Match correct addition of two binary numbers with PCRE regex
Solution 1:
TL;DR: Yes, it indeed is possible (use with Jx
flags):
(?(DEFINE)
(?<add> \s*\+\s* )
(?<eq> \s*=\s* )
(?<carry> (?(cl)(?(cr)|\d0)|(?(cr)\d0|(*F))) )
(?<digitadd> (?(?= (?(?= (?(l1)(?(r1)|(*F))|(?(r1)(*F))) )(?&carry)|(?!(?&carry))) )1|0) )
(?<recursedigit>
(?&add) 0*+ (?:\d*(?:0|1(?<r1>)))? (?(ro)|(?=(?<cr>1)?))\k<r> (?&eq) \d*(?&digitadd)\k<f>\b
| (?=\d* (?&add) 0*+ (?:\k<r>(?<ro>)|\d*(?<r>\d\k<r>)) (?&eq) \d*(?<f>\d\k<f>)\b) \d(?&recursedigit)
)
(?<checkdigit> (?:0|1(?<l1>)) (?=(?<cl>1)?) (?<r>) (?<f>) (?&recursedigit) )
(?<carryoverflow>
(?<x>\d+) 0 (?<y> \k<r> (?&eq) 0*\k<x>1 | 1(?&y)0 )

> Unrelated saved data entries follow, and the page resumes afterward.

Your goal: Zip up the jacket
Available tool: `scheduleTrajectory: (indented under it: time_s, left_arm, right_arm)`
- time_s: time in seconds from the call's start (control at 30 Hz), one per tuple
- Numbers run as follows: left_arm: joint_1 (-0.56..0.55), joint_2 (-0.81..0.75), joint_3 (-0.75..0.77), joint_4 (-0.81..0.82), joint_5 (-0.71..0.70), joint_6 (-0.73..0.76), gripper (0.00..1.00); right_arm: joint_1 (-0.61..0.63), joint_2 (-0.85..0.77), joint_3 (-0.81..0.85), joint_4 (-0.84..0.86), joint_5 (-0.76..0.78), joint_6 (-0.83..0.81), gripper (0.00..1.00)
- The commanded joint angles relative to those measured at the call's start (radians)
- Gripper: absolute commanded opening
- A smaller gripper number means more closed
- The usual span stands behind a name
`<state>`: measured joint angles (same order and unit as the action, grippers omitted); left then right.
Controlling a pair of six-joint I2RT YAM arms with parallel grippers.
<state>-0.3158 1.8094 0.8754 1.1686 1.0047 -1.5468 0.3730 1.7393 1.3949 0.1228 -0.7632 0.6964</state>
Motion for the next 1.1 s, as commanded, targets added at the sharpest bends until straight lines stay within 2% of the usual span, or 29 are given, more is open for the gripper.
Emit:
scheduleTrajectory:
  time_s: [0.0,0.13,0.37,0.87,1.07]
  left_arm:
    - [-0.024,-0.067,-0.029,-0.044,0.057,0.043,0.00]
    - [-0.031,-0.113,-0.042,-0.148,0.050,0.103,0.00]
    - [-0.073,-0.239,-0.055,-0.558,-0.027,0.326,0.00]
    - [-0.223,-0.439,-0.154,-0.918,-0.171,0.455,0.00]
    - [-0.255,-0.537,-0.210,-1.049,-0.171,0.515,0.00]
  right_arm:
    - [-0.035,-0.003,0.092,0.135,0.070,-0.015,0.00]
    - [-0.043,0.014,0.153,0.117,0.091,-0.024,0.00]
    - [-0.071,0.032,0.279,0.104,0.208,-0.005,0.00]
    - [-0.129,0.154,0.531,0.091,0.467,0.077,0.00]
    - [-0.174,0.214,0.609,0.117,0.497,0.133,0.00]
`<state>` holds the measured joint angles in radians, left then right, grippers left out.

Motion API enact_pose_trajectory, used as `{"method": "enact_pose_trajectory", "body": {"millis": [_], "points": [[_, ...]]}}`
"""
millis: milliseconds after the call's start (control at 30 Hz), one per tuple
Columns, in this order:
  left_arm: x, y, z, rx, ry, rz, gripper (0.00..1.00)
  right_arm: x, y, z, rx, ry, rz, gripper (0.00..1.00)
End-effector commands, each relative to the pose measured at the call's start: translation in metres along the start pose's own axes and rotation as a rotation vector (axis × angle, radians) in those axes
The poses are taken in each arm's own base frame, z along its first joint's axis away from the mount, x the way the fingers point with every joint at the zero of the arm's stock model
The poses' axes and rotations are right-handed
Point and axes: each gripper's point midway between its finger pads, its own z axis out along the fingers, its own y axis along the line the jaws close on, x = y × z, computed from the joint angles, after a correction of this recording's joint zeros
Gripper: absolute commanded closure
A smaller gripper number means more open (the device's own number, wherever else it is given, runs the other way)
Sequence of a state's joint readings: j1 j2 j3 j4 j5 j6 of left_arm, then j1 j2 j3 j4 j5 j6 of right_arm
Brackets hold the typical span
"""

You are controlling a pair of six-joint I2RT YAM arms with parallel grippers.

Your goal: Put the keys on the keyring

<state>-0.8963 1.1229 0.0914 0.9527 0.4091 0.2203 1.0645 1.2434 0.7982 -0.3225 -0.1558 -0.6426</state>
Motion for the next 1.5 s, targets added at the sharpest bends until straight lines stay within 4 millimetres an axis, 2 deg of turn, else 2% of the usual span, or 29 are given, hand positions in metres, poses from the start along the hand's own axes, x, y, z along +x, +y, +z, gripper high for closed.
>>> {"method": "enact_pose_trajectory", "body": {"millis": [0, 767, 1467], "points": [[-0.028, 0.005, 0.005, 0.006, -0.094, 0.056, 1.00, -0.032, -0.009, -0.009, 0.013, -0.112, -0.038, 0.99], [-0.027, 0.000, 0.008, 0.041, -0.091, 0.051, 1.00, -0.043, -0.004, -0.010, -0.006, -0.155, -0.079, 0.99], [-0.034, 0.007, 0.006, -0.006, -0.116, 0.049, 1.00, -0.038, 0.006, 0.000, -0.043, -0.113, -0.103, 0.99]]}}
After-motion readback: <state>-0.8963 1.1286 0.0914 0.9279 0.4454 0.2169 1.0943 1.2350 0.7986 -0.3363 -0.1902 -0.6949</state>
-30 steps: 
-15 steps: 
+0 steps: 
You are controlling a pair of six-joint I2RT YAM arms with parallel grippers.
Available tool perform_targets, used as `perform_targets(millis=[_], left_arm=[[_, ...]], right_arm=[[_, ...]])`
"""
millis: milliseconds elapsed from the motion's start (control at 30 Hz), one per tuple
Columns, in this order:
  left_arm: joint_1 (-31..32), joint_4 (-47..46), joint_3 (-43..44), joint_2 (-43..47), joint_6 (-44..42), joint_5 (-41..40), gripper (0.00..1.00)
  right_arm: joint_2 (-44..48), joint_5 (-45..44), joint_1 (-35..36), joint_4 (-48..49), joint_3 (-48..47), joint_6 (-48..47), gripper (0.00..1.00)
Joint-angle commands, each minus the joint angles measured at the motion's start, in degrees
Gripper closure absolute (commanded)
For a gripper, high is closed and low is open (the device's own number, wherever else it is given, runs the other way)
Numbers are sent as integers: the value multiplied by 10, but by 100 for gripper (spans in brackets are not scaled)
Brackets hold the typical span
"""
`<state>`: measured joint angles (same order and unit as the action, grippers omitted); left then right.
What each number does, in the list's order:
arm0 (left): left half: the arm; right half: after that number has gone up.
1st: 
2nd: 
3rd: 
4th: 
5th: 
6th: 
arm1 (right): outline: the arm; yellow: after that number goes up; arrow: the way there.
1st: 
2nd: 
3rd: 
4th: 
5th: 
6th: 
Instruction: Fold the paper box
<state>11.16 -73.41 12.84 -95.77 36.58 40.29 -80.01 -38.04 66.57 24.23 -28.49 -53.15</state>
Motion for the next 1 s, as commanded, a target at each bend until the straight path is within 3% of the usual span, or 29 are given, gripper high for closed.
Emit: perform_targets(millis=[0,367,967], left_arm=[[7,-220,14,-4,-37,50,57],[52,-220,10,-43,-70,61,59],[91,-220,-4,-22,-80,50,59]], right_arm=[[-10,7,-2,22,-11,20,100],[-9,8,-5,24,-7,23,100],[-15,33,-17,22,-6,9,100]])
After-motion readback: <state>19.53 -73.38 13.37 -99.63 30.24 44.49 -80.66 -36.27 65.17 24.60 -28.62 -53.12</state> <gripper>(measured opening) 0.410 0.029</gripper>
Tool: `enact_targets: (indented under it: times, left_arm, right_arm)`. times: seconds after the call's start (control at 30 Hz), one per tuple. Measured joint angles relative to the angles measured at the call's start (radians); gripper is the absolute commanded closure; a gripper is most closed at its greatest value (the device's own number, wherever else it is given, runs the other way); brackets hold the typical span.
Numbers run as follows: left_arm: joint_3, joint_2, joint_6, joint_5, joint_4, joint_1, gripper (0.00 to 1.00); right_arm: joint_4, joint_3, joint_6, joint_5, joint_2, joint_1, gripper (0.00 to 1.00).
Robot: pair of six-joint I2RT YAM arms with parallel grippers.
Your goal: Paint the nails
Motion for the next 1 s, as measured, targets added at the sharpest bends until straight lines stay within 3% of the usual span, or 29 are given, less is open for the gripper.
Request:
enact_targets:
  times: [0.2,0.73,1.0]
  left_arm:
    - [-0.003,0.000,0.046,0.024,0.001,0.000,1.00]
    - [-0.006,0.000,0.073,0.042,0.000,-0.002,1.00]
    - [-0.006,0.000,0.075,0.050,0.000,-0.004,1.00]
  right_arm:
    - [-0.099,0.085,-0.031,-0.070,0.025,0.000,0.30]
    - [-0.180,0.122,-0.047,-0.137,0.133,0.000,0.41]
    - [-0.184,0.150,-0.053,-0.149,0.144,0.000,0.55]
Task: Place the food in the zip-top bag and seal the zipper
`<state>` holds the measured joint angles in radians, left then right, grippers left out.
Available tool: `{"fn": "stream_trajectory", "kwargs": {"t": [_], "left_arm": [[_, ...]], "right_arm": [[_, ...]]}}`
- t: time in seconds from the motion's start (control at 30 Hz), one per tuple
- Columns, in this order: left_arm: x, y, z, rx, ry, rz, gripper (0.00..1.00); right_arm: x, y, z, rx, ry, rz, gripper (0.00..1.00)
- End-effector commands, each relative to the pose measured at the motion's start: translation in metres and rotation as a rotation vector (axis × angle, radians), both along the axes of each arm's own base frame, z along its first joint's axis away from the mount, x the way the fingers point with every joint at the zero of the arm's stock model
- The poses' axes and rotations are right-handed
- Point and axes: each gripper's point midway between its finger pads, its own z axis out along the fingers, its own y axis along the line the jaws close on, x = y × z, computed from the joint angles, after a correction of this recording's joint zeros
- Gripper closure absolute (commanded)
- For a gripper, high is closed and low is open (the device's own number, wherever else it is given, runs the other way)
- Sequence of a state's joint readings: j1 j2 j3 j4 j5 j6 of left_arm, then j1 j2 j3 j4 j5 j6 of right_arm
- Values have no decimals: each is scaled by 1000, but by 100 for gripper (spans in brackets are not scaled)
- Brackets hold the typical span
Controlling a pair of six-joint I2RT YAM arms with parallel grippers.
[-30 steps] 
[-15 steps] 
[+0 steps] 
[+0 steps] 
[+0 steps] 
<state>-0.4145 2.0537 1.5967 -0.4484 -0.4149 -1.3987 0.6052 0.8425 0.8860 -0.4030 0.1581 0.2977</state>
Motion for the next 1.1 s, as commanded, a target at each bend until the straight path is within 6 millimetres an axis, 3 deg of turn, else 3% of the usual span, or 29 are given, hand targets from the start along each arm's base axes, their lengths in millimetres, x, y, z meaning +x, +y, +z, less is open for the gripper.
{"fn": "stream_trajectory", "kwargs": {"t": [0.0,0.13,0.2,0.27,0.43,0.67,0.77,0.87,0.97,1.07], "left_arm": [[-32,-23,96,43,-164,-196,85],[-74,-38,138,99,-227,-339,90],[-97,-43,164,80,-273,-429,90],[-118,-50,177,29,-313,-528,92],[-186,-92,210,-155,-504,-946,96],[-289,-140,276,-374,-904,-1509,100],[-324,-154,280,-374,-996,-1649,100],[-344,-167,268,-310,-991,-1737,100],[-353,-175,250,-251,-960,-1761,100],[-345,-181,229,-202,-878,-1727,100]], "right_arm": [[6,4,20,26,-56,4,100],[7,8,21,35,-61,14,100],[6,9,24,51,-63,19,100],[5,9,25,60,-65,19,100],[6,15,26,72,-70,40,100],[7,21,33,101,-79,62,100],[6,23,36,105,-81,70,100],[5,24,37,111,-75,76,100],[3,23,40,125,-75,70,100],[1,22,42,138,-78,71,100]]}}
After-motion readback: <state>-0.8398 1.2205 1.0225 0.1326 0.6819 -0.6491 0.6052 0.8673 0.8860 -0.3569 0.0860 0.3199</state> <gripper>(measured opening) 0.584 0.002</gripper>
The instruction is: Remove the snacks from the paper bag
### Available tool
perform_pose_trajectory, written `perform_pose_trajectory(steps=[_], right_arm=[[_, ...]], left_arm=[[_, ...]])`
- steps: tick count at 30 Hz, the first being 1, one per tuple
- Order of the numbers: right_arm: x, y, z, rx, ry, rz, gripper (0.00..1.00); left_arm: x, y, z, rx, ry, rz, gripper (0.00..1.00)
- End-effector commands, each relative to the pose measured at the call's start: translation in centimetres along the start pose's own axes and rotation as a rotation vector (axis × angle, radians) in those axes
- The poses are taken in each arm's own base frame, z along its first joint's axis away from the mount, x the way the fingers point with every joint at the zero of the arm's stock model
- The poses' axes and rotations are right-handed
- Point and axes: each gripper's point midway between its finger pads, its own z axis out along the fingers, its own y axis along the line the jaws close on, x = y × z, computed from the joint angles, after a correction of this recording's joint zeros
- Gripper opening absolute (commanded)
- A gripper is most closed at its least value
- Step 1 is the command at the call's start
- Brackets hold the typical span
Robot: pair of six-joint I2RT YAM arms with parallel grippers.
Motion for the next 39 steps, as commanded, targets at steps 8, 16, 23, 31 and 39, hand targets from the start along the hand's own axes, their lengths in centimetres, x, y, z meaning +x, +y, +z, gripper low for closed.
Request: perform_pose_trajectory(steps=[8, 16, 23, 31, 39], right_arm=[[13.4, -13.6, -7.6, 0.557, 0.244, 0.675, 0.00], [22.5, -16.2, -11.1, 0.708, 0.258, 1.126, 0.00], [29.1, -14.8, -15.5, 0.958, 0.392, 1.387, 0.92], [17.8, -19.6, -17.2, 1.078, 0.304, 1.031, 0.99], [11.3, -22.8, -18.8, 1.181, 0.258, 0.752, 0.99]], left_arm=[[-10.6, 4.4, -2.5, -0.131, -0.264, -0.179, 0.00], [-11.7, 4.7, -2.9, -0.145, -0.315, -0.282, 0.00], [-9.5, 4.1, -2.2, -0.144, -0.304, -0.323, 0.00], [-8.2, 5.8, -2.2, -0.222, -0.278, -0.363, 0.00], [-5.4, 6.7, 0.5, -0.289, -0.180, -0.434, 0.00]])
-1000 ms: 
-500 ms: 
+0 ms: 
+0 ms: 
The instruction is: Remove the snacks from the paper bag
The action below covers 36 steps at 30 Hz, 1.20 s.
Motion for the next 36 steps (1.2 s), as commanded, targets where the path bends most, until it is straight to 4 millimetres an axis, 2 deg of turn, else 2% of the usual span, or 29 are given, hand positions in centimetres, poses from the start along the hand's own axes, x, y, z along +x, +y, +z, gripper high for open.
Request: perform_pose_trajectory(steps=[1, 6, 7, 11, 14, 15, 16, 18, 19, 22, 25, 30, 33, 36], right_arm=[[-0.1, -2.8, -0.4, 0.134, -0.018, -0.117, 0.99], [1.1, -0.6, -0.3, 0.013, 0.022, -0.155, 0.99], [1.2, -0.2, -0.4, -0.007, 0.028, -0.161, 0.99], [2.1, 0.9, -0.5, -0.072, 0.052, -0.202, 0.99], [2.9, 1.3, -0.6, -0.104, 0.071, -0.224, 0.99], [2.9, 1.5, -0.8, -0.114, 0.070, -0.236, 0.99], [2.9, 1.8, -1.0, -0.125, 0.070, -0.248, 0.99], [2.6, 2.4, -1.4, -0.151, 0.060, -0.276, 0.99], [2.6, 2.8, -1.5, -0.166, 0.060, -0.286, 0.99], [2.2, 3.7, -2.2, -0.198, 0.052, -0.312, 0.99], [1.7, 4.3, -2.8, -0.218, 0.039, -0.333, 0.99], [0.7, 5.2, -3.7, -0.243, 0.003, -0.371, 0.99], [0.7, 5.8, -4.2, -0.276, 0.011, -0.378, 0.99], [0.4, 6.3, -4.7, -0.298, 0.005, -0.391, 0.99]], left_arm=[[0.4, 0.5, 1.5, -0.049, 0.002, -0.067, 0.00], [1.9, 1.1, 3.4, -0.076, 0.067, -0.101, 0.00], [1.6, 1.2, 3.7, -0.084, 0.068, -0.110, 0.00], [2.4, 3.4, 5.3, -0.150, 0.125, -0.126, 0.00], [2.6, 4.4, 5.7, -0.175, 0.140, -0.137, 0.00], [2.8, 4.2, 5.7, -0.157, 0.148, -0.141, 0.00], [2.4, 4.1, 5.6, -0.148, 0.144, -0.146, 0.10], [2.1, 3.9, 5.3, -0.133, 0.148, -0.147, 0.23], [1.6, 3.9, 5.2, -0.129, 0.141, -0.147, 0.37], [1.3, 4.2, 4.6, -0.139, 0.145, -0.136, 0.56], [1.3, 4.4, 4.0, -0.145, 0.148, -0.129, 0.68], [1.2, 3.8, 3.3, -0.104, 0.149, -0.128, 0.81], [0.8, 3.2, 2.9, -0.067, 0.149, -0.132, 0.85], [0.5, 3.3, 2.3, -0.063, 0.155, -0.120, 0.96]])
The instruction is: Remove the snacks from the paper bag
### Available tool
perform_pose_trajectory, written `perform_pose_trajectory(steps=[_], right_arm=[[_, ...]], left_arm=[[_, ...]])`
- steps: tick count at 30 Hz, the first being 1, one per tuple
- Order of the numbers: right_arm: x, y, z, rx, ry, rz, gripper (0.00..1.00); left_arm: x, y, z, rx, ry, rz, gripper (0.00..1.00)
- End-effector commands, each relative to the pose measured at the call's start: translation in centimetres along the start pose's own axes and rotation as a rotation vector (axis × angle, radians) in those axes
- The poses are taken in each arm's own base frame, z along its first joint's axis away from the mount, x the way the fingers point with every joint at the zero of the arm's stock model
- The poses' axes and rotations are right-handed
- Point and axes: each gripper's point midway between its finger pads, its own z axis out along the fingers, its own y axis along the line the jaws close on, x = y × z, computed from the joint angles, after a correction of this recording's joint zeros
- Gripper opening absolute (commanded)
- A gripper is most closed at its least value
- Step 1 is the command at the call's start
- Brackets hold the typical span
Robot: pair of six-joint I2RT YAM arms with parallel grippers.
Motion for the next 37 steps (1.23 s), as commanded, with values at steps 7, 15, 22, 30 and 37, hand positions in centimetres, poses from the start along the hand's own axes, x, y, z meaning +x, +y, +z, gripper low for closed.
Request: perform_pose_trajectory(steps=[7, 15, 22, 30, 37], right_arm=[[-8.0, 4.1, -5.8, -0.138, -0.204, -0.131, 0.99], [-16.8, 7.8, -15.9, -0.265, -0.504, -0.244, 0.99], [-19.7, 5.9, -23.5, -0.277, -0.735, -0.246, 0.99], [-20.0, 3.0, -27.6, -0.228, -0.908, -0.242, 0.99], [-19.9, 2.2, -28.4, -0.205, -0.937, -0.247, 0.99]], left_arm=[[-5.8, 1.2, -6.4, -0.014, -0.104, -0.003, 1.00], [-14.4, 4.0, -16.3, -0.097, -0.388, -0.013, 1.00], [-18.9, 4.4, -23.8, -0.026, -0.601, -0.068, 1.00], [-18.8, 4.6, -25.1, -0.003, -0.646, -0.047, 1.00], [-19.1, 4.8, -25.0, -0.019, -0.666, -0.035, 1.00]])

| (?<z> 1\k<r> (?&eq) 0*10 | 1(?&z)0 )
)
(?<recurseoverflow>
(?&add) 0*+ (?(rlast) \k<r> (?&eq) 0*+(?(ro)(?:1(?=0))?|1)\k<f>\b
| (?:(?<remaining>\d+)(?=0\d* (?&eq) \d*(?=1)\k<f>\b)\k<r> (?&eq) (*PRUNE) 0*\k<remaining>\k<f>\b
| (?&carryoverflow)\k<f>\b))
| (?=\d* (?&add) 0*+ (?:\k<r>(?<ro>)|(?=(?:\d\k<r>(?&eq)(?<rlast>))?)\d*(?<r>\d\k<r>)) (?&eq) \d*(?<f>\d\k<f>)\b)
\d(?&recurseoverflow)
)
(?<s>
(| 0*? (?<arg>[01]+) (?&add) 0+ | 0+ (?&add) 0*? (?<arg>[01]+)) (?&eq) (*PRUNE) 0* \k<arg>
| 0*+
(?=(?<iteratedigits> (?=(?&checkdigit))\d (?:\b|(?&iteratedigits)) ))
(?=[01]+ (?&add) [01]+ (?&eq) [01]+ \b)
(?<r>) (?<f>) (?&recurseoverflow)
)
)
\b(?&s)\b
Live demo: https://regex101.com/r/yD1kL7/26
[Update: Due to a bug in PCRE, the code only works for all cases with PCRE JIT active; thanks to Qwerp-Derp for noticing; without JIT e.g. 100 + 101 = 1001
fails to match.]
That's quite a monster regex. So, let's build it step by step to understand what's going on.
Hint: For easier memorization and following through the explanation, let me explain the names of the single or two digit capturing group names (all except the first two are flags [see below]):
r => right; it contains the part of the right operand right to a given offset
f => final; it contains the part of the final operand (the result) right to a given offset
cl => carry left; the preceding digit of the left operand was 1
cr => carry right; the preceding digit of the right operand was 1
l1 => left (is) 1; the current digit of the left operand is 1
r1 => right (is) 1; the current digit of the right operand is 1
ro => right overflow; the right operand is shorter than the current offset
rlast => right last; the right operand is at most as long as the current offset
For a more readable +
and =
with possible leading and trailing spaces, there are two capturing groups (?<add> \s*\+\s*)
and (?<eq> \s*=\s*)
.
We are performing an addition. As it is regex, we need to verify each digit at once. So, have a look at the math behind this:
Checking addition of a single digit
current digit = left operand digit + right operand digit + carry of last addition
How do we know the carry?
We can simply look at the last digit:
carry = left operand digit == 1 && right operand digit == 1
|| (left operand digit == 1 || right operand digit == 1) && result digit == 0
This logic is provided by the capturing group carry
, defined as follows:
(?<carry> (?(cl)(?(cr)|\d0)|(?(cr)\d0|(*F))) )
with cl
being whether the last left operand digit was 1 or not and cr
whether the last right operand digit was 1 or not; \d0
is to check whether the last digit in the result was 0.
Note: (?(cl) ... | ...)
is a conditional construct checking whether a capturing group has been defined or not. Due to capturing groups being scoped to each level of recursion, this is easily usable as a mechanism to set a boolean flag (can be set with (?<cl>)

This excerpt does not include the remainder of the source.